> [What is being asked]:
Word for word, set down every line of the entries below from the line with "Question. Put markers on the blue face" to the line with "A thing is named, a", including both, and no other line.

(Data excerpts)
>>>

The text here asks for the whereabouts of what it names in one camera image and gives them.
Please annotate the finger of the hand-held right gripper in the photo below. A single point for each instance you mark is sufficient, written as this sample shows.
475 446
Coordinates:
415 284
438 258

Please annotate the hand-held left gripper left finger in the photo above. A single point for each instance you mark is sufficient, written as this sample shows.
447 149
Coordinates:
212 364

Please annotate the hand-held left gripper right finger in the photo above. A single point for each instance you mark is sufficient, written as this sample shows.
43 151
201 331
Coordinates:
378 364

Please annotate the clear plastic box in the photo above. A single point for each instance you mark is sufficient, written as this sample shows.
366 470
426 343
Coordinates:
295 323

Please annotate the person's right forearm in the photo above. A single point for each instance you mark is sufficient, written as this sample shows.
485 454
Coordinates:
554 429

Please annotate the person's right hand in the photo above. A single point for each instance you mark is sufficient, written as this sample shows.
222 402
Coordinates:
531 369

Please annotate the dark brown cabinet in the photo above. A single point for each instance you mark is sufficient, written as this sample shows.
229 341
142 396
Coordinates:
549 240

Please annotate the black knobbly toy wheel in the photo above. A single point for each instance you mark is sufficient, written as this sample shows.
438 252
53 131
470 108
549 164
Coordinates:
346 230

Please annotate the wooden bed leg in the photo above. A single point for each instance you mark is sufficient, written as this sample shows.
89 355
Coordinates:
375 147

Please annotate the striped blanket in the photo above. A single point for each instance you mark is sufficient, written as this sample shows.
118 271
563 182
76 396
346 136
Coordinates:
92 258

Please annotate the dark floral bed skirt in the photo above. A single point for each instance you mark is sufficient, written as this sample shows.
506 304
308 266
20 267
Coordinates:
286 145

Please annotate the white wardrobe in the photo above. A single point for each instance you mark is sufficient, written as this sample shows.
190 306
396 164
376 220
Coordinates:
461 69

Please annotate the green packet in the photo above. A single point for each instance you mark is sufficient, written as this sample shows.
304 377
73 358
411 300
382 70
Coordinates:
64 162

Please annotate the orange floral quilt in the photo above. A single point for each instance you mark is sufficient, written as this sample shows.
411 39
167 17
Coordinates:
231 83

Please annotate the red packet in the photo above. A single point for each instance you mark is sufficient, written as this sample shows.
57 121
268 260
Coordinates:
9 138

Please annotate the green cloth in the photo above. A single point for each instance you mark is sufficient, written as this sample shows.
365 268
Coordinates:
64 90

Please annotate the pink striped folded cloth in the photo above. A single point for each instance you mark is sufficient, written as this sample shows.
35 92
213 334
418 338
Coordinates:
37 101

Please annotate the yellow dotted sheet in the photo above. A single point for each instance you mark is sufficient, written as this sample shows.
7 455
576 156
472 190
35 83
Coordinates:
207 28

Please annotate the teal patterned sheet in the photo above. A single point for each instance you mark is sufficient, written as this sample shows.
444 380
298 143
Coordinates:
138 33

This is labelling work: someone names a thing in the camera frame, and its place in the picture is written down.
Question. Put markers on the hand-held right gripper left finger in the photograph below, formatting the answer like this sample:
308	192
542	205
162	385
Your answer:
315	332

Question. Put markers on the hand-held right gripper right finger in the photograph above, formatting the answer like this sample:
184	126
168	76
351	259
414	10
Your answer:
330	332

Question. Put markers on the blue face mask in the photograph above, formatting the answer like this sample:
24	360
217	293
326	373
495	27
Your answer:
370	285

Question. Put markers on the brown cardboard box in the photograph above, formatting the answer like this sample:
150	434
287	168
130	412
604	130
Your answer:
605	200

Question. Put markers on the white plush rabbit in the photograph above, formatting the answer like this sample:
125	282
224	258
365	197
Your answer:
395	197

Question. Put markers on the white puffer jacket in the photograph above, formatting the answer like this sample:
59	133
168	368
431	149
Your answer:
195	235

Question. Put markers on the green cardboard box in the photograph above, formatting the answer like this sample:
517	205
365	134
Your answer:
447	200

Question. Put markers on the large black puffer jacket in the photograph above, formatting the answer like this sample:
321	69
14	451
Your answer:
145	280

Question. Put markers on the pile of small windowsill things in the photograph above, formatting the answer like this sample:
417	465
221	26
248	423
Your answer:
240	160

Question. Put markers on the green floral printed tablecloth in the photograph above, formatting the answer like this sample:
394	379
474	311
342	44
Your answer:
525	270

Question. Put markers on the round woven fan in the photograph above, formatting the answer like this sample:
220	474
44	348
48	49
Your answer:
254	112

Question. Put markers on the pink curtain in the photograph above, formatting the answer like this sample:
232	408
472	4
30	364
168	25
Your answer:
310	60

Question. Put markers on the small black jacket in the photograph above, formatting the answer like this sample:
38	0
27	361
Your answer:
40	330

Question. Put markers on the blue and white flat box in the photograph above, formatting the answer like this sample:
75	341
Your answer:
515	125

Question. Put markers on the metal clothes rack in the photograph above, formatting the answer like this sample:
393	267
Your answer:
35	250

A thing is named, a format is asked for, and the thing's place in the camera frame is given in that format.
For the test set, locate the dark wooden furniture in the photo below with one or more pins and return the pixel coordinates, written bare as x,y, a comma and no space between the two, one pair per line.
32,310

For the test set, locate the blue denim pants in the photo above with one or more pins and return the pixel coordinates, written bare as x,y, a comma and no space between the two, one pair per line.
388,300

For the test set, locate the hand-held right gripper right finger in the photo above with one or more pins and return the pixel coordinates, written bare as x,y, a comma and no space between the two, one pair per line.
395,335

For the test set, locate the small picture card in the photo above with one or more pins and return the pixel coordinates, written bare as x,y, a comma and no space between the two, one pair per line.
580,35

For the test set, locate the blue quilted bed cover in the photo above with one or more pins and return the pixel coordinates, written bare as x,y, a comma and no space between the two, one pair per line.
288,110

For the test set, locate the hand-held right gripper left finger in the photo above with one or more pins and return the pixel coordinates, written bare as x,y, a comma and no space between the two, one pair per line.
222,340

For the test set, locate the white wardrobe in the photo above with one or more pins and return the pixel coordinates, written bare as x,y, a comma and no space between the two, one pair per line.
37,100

<<<

> [Written response]:
Question. Put markers on the blue face mask in the photograph above, formatting the answer like this sample:
24	360
217	293
326	373
495	27
Your answer:
370	285

Question. Put markers on the brown cardboard box in the photograph above, formatting the answer like this sample:
150	434
287	168
130	412
604	130
Your answer:
605	200

Question. Put markers on the white plush rabbit in the photograph above, formatting the answer like this sample:
125	282
224	258
365	197
Your answer:
395	197

Question. Put markers on the white puffer jacket in the photograph above, formatting the answer like this sample:
59	133
168	368
431	149
Your answer:
195	235

Question. Put markers on the green cardboard box in the photograph above, formatting the answer like this sample:
517	205
365	134
Your answer:
447	200

Question. Put markers on the large black puffer jacket in the photograph above, formatting the answer like this sample:
321	69
14	451
Your answer:
145	280

Question. Put markers on the pile of small windowsill things in the photograph above, formatting the answer like this sample:
417	465
221	26
248	423
Your answer:
240	160

Question. Put markers on the green floral printed tablecloth in the photograph above, formatting the answer like this sample:
394	379
474	311
342	44
Your answer:
525	270

Question. Put markers on the round woven fan in the photograph above, formatting the answer like this sample:
220	474
44	348
48	49
Your answer:
254	112

Question. Put markers on the pink curtain in the photograph above, formatting the answer like this sample:
232	408
472	4
30	364
168	25
Your answer:
310	60

Question. Put markers on the small black jacket in the photograph above, formatting the answer like this sample:
38	0
27	361
Your answer:
40	330

Question. Put markers on the blue and white flat box in the photograph above, formatting the answer like this sample:
75	341
Your answer:
515	125

Question. Put markers on the metal clothes rack in the photograph above, formatting the answer like this sample:
393	267
Your answer:
35	250

A thing is named, a format is asked for, and the thing's place in the camera frame is given in that format.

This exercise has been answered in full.